Neuroanatomy and neural functioning. As already noted, persistent antisocial
behavior and aggression have been linked to dysfunction in parts of the brain that
facilitate executive functions such as thinking through consequences and inhibiting
impulses (e.g., frontal lobe injury or deficits). Structural and functional deficits in three
specific regions are consistently implicated as being instrumental in antisocial behavior
and aggression - the Orbitofrontal Cortex and Anterior Cingulate Cortex, particularly in
the right hemisphere, and the Dorsolateral Prefrontal Cortex in the left hemisphere (see
Yang & Raine, 2009, for a review).
In addition, there are robust findings showing that people high in trait aggression
and antisocial behavior tend to have low arousal in both the central nervous system
(CNS) and autonomic nervous system (ANS), and seem to have an attenuated stress
response system (e.g., Susman, 2006). For example, Raine and colleagues (1990; 1997)
showed that low tonic heart rate at age 3 predicted aggression at age 11, and that lower
cortical (EEG) arousal, lower cardiovascular arousal, and lower electrodermal arousal at
age 15 all predicted criminality in male adults. In addition, trait aggression has been
linked to lower levels of stress hormones (such as cortisol) as well as with low levels of
other byproducts of the stress response system.

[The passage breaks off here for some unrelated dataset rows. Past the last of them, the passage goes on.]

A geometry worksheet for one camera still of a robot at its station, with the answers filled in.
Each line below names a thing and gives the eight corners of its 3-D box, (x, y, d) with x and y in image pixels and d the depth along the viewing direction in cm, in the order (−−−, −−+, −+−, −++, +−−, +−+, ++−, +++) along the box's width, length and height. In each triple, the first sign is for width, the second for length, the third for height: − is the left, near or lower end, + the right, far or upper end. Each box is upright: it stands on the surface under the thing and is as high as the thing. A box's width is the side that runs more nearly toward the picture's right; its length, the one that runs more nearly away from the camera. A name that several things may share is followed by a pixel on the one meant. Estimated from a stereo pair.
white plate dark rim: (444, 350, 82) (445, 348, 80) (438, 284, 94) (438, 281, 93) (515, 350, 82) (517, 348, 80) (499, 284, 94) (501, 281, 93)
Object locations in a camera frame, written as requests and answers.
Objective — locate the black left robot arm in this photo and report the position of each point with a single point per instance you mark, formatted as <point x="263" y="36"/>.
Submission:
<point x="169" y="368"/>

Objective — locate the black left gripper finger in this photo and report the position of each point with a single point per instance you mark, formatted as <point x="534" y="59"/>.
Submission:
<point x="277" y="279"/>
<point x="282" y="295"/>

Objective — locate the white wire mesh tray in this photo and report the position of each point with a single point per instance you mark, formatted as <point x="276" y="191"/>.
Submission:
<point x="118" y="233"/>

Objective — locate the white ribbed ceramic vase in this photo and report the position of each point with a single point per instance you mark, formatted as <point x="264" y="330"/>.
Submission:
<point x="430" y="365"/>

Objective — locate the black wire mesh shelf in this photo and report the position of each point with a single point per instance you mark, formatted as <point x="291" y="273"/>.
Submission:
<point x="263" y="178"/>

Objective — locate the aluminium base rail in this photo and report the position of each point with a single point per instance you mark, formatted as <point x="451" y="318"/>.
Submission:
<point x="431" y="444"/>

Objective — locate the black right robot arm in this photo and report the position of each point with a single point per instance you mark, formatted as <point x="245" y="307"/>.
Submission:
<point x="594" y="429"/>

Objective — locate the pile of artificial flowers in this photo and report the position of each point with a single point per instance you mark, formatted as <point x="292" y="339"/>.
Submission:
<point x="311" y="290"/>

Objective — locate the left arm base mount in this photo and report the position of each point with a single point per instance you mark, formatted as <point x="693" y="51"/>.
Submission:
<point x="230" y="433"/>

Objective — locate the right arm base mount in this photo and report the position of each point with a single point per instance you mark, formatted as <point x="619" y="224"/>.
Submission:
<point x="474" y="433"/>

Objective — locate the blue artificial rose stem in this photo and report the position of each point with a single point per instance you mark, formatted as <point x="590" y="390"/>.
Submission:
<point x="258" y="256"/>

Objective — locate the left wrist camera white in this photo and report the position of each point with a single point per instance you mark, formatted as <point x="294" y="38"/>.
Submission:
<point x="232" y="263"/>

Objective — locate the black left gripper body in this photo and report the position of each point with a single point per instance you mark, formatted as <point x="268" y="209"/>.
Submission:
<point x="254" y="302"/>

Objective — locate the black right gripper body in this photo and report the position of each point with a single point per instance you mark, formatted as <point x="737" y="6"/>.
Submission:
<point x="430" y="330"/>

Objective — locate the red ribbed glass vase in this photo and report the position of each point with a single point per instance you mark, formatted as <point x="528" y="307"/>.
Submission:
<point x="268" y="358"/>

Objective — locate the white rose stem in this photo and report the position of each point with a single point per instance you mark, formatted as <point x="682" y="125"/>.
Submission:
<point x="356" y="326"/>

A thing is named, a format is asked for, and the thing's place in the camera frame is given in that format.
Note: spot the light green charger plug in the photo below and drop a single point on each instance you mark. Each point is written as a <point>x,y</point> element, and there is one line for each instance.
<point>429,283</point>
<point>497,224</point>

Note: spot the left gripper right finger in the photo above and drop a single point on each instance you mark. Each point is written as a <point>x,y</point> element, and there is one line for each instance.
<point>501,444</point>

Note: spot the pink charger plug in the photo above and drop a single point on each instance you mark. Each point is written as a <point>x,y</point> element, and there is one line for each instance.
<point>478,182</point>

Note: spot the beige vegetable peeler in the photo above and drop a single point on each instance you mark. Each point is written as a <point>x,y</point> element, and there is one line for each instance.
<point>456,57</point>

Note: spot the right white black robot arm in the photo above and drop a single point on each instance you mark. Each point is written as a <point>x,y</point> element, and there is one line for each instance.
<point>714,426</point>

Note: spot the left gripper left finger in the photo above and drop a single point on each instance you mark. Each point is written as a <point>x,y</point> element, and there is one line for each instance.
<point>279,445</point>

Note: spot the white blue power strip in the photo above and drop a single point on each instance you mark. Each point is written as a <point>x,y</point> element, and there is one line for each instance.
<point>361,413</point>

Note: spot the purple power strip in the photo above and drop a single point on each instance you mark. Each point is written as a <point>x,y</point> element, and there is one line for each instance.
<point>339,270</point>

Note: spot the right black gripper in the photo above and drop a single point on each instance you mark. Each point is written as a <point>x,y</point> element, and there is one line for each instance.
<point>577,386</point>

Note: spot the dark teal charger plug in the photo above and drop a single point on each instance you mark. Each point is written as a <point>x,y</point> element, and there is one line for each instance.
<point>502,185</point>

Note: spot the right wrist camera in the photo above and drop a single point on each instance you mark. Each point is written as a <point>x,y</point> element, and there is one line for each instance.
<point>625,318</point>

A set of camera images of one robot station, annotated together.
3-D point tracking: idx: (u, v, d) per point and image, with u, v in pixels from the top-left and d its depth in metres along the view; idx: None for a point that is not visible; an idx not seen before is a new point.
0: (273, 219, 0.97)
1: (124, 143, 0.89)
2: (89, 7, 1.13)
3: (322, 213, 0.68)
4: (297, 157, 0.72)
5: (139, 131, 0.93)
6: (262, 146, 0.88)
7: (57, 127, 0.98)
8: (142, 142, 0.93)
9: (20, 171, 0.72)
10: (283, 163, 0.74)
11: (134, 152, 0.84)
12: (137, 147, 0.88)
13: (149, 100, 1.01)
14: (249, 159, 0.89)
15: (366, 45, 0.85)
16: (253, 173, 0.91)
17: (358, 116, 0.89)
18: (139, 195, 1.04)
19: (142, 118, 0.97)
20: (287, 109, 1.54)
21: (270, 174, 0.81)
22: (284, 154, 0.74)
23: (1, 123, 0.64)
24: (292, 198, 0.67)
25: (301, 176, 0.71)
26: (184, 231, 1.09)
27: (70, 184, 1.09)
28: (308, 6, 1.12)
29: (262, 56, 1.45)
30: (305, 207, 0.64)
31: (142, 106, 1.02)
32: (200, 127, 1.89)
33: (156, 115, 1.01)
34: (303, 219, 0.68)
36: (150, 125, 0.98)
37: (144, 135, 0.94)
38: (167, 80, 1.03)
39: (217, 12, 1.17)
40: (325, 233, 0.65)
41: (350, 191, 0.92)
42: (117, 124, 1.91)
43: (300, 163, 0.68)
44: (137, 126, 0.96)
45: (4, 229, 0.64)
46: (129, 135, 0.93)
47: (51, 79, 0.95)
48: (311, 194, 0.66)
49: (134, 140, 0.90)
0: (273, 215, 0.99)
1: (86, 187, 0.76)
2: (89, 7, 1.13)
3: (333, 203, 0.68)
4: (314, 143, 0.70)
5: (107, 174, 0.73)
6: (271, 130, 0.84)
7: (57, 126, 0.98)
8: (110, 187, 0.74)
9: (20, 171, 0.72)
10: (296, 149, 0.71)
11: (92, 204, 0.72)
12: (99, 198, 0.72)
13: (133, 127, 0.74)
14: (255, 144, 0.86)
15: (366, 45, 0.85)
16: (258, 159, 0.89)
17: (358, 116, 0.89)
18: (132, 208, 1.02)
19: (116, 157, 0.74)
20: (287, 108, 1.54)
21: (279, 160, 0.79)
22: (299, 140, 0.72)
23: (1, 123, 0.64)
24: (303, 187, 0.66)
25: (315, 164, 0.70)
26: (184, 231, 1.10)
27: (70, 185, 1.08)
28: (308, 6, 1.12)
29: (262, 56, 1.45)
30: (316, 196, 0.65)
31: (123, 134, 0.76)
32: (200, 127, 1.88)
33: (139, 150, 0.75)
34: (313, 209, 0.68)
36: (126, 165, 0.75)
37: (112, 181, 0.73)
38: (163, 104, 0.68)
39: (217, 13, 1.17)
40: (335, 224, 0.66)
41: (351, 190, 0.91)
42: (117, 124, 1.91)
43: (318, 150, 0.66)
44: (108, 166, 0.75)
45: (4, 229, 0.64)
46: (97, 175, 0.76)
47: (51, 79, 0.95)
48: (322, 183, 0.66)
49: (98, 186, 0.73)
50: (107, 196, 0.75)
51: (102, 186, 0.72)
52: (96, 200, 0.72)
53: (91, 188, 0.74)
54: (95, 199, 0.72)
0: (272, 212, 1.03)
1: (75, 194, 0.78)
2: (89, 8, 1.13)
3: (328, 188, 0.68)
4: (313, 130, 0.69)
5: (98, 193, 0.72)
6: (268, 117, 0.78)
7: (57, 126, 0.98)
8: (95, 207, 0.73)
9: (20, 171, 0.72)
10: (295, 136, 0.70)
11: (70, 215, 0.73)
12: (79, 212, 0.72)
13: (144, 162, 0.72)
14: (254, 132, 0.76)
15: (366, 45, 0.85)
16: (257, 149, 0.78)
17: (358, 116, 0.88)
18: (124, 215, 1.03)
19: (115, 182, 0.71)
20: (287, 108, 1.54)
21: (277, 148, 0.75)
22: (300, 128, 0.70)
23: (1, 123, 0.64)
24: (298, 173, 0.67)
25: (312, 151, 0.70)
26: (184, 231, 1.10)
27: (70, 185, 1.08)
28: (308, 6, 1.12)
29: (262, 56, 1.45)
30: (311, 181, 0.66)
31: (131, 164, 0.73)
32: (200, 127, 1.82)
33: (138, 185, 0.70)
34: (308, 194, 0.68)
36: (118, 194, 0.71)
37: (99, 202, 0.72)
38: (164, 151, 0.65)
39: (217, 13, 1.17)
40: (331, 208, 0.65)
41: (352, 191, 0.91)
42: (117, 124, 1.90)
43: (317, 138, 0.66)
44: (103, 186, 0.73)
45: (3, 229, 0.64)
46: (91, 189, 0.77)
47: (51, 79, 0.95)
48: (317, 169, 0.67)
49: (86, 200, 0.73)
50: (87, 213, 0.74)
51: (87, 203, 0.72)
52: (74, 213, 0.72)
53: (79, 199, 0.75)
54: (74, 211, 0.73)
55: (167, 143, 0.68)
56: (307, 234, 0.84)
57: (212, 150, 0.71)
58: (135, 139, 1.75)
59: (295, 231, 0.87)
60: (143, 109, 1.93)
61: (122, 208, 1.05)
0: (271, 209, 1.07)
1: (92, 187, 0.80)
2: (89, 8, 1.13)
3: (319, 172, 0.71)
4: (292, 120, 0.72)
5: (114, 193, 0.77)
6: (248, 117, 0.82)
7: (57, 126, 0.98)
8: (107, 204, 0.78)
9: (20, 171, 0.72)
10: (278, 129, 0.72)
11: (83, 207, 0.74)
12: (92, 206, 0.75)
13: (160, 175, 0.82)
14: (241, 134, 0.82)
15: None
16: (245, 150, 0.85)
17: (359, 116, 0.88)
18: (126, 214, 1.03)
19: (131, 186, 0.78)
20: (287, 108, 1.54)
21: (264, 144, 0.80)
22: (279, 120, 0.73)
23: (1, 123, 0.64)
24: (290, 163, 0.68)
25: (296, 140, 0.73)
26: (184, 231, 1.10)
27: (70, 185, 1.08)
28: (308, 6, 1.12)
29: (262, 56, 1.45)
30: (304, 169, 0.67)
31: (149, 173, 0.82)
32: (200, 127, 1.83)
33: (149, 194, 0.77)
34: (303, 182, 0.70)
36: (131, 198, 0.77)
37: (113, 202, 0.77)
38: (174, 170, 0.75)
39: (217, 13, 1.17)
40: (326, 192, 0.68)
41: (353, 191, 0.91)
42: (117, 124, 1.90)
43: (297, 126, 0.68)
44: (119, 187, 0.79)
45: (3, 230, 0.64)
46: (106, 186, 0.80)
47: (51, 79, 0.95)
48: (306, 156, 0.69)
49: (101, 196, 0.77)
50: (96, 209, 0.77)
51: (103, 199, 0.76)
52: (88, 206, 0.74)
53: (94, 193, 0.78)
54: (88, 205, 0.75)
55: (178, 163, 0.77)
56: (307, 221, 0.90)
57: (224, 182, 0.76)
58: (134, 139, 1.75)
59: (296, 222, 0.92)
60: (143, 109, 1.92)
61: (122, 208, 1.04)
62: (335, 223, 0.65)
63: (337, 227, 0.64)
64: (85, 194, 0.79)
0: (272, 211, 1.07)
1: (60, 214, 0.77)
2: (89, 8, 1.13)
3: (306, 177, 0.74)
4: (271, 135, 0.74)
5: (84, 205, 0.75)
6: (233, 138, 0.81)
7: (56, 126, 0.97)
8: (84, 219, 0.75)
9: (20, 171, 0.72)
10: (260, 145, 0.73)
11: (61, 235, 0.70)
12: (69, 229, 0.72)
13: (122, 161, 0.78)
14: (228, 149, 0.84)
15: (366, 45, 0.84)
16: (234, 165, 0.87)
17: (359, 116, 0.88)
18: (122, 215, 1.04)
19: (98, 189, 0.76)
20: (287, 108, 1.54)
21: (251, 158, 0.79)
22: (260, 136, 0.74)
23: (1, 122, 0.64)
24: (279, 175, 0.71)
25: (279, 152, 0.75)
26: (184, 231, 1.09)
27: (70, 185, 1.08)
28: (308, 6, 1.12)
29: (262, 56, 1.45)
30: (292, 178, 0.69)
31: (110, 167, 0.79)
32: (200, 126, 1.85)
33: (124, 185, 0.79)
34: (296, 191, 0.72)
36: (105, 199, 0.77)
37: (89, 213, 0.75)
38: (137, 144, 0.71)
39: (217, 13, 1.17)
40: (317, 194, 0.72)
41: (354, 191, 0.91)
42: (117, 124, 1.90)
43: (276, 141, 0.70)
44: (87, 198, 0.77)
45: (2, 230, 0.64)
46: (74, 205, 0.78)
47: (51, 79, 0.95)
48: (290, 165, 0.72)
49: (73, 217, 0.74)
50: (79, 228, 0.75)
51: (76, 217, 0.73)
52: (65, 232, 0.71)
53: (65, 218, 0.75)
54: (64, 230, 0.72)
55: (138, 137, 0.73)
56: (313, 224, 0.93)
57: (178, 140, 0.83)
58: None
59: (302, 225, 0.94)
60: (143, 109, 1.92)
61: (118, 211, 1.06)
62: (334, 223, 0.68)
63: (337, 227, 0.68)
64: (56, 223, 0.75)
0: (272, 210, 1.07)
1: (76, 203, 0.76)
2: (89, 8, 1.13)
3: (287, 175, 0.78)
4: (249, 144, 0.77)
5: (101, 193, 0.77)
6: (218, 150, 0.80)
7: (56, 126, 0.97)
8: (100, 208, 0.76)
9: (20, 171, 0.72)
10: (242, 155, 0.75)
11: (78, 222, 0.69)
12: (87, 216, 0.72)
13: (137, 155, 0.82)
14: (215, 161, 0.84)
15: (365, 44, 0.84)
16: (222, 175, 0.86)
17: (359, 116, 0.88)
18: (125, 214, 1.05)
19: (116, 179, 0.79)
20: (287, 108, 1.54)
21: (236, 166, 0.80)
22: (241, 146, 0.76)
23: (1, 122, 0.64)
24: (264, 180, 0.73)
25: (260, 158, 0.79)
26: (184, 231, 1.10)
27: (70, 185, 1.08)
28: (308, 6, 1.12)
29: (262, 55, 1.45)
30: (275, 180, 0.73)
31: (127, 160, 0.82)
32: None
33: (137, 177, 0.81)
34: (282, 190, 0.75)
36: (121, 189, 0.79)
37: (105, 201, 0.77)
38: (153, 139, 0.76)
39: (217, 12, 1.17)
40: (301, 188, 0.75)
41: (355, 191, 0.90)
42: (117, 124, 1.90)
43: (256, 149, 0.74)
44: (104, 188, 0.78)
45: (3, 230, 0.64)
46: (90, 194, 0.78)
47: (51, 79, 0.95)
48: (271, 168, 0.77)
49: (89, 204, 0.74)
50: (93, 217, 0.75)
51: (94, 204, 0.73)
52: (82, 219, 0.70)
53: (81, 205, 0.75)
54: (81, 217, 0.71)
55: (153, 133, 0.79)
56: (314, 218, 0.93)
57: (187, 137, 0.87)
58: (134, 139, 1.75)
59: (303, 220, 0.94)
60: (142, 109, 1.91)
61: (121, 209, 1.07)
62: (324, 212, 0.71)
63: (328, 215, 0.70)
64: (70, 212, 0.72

Environmental cues and triggers for aggression
Provocation. Arguably the single most important trigger for aggression (and in
particular reactive aggression) is provocation by another person (Bettencourt et al., 2006).
It is important to note that the aggressor does not need to be provoked directly. It is often
sufficient for the person to be provoked by social rejection, unkind rumors, having
provocative comments posted online, or a range of other provocative actions not
delivered face to face. Indeed, the provocations do not even need to be real. Simply
believing that someone has harmed you or thwarted an important goal is sufficient to
inspire aggression.
Weapons. Most individuals conceptually link weapons with aggressive behavior
in their neural network, likely because they almost exclusively see weapons used to hurt
others, whether in real life or on screens. As discussed earlier, it is not surprising that a
“weapons effect” is consistently found, whereby people who view a real or virtual
weapon tend to have aggression-related cognitions primed in semantic memory, and are
more likely to behave aggressively. And as noted earlier, the effect depends on what
types of cognitions are primed by the weapon, which in turn depends on the individual's
life history (Bartholow et al., 2005).
Violent environment. Although most individuals are raised in relatively peaceful
environments, a substantial number of people grow up in homes, neighborhoods, or
countries where they are exposed to considerable violence. Such individuals will have an
associative neural network that includes many aggression-related concepts and
knowledge structures, including aggressive scripts for how to manage conflict. Thus it is
not surprising that people from violent environments have a higher likelihood of
becoming aggressive individuals (e.g., Aguilar, Sroufe, Egeland, & Carlson, 2000).
Violent media. Violent environments do not need to be physical to influence
behavior – virtual environments also impact the way people think, feel, and behave.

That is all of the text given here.